--- ASSIGNED TASK ---
Using the entries below, output each line exactly from the first through the one that contains "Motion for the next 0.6".
════
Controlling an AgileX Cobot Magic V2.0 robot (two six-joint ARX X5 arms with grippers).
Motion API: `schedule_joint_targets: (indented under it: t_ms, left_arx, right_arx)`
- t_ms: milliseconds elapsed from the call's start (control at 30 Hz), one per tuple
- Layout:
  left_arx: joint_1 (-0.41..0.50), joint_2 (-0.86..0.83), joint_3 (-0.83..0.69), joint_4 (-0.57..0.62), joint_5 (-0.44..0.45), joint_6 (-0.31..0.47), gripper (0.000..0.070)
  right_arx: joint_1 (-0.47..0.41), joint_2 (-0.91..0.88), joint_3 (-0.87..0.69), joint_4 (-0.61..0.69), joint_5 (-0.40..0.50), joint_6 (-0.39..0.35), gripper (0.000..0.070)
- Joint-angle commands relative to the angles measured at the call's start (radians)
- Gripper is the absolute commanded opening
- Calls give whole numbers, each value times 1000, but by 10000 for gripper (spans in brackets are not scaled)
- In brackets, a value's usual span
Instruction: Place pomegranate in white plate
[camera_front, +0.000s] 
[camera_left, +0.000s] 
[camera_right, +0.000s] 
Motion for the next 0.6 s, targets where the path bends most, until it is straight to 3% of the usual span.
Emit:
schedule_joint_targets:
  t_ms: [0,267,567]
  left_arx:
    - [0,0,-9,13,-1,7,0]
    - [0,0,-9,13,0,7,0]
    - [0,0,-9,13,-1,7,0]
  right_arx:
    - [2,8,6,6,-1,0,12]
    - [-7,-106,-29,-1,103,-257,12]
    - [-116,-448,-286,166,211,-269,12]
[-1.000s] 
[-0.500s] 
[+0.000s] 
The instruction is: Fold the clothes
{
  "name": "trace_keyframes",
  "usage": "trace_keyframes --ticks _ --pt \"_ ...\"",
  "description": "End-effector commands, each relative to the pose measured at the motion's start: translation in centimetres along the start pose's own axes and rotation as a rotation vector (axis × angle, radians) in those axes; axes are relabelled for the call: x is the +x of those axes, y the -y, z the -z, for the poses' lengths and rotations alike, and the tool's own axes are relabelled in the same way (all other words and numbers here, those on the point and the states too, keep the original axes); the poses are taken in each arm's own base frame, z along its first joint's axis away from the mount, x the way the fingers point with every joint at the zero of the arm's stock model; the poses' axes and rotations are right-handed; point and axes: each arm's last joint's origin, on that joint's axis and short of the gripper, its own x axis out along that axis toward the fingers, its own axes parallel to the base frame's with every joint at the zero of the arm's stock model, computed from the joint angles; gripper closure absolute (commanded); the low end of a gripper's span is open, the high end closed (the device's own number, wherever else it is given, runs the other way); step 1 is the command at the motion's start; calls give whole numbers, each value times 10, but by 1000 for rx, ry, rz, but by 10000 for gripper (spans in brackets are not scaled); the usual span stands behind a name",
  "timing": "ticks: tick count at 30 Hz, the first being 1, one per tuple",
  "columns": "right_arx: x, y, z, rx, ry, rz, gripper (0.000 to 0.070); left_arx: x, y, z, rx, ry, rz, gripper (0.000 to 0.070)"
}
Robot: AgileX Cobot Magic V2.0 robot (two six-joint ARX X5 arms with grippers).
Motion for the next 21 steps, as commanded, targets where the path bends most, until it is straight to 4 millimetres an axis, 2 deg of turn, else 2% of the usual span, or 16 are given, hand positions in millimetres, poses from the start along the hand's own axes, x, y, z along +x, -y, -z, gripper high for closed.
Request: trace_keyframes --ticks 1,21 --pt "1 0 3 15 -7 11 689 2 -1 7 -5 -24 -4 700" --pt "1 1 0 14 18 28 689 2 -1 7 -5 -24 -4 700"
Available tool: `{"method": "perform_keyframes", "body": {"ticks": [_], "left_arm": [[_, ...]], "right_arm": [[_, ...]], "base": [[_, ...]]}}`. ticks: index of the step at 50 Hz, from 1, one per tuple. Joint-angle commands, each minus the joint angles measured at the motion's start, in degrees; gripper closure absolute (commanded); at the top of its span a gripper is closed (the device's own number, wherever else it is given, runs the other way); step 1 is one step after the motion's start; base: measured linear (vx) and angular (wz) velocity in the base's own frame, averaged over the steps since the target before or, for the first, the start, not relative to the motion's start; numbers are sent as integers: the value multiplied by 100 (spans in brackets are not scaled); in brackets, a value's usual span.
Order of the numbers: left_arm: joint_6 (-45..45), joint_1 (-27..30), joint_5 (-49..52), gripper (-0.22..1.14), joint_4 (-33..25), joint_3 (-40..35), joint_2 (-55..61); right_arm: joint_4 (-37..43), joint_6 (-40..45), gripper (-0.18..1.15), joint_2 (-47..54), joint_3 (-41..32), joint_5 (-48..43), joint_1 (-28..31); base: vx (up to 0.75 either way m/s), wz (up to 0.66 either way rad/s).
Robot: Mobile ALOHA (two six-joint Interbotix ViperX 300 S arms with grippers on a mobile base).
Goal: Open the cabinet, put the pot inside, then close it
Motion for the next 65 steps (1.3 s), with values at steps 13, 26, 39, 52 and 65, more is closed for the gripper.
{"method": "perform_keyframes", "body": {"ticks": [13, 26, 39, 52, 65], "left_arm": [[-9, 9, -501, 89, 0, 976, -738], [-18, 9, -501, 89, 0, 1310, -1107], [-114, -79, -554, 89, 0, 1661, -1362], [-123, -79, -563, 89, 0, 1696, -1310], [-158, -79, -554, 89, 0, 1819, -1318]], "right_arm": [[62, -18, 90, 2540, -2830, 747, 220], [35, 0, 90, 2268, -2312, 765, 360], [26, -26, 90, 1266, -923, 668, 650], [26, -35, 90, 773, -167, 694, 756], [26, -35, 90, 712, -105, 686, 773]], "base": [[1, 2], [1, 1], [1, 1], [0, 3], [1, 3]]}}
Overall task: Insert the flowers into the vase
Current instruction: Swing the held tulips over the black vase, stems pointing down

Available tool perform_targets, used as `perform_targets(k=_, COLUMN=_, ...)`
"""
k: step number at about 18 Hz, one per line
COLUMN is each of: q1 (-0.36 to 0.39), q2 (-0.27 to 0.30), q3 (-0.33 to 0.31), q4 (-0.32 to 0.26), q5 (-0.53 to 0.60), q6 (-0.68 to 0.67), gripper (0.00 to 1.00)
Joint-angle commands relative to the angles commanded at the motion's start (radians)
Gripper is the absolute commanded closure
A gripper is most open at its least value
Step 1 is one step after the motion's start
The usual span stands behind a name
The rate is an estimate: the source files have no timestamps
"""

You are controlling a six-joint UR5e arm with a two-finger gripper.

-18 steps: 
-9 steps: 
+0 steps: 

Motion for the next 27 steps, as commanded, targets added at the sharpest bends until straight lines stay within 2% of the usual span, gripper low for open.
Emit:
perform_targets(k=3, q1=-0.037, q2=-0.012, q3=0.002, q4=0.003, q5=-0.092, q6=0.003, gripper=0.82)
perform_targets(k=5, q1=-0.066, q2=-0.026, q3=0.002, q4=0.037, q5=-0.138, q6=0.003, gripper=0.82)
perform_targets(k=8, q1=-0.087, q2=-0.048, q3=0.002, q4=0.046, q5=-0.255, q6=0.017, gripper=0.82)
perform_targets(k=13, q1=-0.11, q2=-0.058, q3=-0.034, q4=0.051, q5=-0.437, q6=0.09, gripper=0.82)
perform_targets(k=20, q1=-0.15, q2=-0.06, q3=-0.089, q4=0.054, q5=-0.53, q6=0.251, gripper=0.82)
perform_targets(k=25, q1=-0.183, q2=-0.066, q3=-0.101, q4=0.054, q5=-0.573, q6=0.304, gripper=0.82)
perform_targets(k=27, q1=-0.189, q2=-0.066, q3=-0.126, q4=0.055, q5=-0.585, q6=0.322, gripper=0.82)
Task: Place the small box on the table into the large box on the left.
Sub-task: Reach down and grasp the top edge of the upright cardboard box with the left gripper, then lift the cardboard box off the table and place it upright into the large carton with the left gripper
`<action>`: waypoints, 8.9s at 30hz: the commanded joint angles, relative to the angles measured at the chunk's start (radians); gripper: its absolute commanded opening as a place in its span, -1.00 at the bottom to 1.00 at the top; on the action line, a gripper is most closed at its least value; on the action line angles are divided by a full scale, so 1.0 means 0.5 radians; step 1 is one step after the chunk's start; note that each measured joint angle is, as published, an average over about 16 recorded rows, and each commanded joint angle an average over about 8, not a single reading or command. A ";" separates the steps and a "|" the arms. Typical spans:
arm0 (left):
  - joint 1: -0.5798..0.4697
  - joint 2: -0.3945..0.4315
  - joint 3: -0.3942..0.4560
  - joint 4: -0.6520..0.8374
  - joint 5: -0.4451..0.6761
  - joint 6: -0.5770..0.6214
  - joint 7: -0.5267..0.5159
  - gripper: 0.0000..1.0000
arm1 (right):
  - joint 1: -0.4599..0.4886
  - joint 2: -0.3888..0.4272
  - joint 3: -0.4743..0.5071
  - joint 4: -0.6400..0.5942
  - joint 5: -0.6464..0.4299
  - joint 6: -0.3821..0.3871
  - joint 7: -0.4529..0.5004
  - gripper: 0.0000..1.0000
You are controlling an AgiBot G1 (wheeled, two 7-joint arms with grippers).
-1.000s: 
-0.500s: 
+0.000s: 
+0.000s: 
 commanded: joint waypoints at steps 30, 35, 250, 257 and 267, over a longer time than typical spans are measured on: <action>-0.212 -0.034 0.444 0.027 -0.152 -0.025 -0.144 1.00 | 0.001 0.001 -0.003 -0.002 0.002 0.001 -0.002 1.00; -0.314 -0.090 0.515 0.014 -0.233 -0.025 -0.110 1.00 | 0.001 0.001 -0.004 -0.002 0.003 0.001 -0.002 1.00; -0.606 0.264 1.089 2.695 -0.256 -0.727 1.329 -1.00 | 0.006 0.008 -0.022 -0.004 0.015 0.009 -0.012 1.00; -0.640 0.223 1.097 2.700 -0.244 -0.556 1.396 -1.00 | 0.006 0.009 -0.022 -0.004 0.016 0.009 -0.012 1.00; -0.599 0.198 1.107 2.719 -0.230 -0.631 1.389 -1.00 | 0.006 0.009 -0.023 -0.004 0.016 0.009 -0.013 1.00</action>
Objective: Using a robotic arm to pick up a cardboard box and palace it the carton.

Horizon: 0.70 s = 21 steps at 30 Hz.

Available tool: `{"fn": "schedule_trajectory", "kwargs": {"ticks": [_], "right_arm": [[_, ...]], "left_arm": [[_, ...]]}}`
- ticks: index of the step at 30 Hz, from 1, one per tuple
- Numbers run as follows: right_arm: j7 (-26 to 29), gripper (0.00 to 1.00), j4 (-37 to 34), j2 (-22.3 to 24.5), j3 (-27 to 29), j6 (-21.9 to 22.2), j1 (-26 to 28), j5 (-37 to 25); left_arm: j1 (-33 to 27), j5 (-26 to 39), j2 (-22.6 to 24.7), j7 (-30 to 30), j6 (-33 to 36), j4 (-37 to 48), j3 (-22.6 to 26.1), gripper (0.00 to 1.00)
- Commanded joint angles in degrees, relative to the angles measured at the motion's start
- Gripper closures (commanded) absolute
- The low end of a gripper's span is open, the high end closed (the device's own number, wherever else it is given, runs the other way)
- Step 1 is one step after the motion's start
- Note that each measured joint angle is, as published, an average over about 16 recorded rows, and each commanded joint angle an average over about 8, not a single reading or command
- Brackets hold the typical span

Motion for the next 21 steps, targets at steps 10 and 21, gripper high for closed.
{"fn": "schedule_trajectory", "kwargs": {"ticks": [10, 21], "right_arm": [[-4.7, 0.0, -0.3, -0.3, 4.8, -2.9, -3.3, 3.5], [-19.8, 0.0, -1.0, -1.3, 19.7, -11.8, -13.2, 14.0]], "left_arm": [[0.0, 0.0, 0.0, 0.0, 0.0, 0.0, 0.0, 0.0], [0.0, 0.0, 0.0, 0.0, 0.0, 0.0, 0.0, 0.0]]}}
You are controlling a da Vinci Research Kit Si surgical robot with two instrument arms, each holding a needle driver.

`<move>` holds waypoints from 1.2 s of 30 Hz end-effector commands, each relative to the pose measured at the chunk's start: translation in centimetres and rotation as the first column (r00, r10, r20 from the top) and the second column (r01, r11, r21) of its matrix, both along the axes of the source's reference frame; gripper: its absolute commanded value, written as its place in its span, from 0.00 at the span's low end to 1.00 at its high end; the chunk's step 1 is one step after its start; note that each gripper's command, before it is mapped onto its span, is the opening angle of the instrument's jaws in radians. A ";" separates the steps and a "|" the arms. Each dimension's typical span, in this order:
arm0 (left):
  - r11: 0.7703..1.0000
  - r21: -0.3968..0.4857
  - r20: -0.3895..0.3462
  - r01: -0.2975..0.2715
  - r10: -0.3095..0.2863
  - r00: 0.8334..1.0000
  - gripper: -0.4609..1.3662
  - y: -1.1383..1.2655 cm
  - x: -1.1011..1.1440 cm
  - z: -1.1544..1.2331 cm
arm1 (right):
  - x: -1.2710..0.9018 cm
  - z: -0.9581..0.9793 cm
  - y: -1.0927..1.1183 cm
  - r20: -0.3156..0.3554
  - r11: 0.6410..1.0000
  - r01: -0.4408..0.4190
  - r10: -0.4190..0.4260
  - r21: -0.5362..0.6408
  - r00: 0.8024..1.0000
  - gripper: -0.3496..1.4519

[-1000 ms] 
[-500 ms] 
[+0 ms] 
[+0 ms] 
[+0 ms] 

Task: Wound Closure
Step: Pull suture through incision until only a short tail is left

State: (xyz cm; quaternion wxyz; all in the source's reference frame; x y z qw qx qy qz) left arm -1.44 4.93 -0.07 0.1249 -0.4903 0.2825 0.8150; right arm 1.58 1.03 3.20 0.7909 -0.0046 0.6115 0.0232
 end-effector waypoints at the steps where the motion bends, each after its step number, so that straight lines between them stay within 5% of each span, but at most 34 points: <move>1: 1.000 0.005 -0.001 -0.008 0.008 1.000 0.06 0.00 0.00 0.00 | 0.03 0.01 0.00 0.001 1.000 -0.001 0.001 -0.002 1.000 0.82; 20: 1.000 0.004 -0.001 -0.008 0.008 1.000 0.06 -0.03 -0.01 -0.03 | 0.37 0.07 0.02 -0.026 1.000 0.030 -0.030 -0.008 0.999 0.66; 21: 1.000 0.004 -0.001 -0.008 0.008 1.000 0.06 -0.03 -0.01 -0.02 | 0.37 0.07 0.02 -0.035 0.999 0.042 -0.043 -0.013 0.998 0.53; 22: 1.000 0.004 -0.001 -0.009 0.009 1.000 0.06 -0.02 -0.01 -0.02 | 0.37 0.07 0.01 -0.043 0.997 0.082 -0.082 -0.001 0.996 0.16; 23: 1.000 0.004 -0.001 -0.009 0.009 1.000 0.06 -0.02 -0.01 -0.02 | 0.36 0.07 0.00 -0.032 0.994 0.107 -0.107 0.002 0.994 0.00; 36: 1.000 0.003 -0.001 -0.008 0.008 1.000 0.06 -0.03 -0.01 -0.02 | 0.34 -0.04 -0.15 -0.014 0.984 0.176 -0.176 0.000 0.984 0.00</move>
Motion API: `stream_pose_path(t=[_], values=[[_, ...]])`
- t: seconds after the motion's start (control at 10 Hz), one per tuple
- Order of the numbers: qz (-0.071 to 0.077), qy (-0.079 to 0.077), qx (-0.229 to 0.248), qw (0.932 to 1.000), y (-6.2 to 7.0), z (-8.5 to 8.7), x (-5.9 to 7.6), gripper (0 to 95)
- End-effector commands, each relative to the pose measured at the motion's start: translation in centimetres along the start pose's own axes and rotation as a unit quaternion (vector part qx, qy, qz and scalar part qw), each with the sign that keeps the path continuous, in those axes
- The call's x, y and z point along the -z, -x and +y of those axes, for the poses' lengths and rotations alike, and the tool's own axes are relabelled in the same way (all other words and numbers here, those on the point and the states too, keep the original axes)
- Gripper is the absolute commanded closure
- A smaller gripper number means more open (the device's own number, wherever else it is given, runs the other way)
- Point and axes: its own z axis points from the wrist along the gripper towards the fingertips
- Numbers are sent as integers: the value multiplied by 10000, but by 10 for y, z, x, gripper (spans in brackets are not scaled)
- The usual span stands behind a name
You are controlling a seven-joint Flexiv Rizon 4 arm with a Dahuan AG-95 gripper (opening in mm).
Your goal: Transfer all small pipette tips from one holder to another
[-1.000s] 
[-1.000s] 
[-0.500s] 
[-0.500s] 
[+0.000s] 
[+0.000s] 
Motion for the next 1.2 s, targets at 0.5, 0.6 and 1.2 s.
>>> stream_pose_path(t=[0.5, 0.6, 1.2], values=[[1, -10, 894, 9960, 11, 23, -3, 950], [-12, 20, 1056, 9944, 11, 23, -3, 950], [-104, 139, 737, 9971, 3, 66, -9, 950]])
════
--- RESPONSE AREA ---
Controlling an AgileX Cobot Magic V2.0 robot (two six-joint ARX X5 arms with grippers).
Motion API: `schedule_joint_targets: (indented under it: t_ms, left_arx, right_arx)`
- t_ms: milliseconds elapsed from the call's start (control at 30 Hz), one per tuple
- Layout:
  left_arx: joint_1 (-0.41..0.50), joint_2 (-0.86..0.83), joint_3 (-0.83..0.69), joint_4 (-0.57..0.62), joint_5 (-0.44..0.45), joint_6 (-0.31..0.47), gripper (0.000..0.070)
  right_arx: joint_1 (-0.47..0.41), joint_2 (-0.91..0.88), joint_3 (-0.87..0.69), joint_4 (-0.61..0.69), joint_5 (-0.40..0.50), joint_6 (-0.39..0.35), gripper (0.000..0.070)
- Joint-angle commands relative to the angles measured at the call's start (radians)
- Gripper is the absolute commanded opening
- Calls give whole numbers, each value times 1000, but by 10000 for gripper (spans in brackets are not scaled)
- In brackets, a value's usual span
Instruction: Place pomegranate in white plate
[camera_front, +0.000s] 
[camera_left, +0.000s] 
[camera_right, +0.000s] 
Motion for the next 0.6 s, targets where the path bends most, until it is straight to 3% of the usual span.

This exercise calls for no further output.